(Dataset records)
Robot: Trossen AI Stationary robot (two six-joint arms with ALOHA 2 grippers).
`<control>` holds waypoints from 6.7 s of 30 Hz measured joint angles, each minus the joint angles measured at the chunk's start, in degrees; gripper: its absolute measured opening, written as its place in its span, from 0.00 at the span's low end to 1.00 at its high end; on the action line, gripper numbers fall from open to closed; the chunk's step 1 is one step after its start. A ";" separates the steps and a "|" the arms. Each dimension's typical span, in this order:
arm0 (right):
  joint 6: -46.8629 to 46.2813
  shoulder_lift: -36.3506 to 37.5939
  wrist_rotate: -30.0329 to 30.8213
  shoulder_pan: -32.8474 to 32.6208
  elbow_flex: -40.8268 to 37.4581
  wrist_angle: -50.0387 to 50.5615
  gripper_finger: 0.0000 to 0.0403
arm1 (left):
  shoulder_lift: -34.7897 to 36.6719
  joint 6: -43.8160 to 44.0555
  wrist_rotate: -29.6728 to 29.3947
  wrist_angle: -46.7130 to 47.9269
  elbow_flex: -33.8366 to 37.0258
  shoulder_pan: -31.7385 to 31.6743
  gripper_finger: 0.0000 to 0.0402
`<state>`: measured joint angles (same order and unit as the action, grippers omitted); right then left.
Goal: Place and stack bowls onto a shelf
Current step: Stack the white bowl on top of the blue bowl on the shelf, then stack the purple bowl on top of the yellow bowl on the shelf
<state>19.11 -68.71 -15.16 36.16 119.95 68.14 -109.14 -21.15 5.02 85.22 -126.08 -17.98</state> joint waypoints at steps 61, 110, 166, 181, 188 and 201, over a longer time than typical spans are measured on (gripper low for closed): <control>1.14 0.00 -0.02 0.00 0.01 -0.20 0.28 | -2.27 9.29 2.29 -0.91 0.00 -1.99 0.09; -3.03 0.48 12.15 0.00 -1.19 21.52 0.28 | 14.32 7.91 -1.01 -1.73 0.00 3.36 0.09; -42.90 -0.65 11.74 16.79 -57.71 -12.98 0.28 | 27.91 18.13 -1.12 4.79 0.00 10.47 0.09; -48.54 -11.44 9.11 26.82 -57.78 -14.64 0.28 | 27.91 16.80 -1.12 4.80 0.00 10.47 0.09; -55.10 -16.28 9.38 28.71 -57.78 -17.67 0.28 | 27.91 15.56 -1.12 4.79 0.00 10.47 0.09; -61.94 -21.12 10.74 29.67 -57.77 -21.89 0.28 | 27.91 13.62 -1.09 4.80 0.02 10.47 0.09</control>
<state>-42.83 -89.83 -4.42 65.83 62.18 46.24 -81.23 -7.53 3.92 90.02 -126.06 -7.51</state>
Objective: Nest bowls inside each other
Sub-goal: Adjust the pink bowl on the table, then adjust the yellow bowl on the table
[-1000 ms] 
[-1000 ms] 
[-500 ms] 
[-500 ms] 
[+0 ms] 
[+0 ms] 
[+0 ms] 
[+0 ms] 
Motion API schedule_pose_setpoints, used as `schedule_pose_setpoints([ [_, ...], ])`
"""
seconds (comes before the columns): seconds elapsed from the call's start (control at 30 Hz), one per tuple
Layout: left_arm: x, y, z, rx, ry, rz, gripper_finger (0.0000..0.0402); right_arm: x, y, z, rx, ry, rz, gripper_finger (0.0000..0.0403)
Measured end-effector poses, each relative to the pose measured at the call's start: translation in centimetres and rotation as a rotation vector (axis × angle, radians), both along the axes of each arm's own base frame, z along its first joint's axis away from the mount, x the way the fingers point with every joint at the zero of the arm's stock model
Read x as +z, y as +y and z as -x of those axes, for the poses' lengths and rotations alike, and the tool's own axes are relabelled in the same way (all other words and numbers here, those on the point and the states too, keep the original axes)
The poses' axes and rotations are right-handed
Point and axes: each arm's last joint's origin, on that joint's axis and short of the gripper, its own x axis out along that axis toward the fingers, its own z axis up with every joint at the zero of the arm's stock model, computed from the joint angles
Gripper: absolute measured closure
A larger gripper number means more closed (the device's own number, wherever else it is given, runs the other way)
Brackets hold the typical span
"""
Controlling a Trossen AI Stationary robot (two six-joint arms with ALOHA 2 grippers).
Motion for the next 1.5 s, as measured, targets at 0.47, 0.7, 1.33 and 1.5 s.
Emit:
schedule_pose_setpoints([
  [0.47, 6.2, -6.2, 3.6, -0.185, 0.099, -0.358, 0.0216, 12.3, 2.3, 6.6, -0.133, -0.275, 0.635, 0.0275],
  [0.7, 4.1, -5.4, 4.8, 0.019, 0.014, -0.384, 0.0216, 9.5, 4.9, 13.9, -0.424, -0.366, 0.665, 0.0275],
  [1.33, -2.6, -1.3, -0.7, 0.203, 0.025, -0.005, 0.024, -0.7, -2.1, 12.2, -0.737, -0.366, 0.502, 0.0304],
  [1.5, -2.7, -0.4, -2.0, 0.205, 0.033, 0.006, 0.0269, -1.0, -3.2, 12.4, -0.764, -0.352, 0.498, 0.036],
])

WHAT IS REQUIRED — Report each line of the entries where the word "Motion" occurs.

TASK RESULT —
Motion API schedule_pose_setpoints, used as `schedule_pose_setpoints([ [_, ...], ])`
Motion for the next 1.5 s, as measured, targets at 0.47, 0.7, 1.33 and 1.5 s.

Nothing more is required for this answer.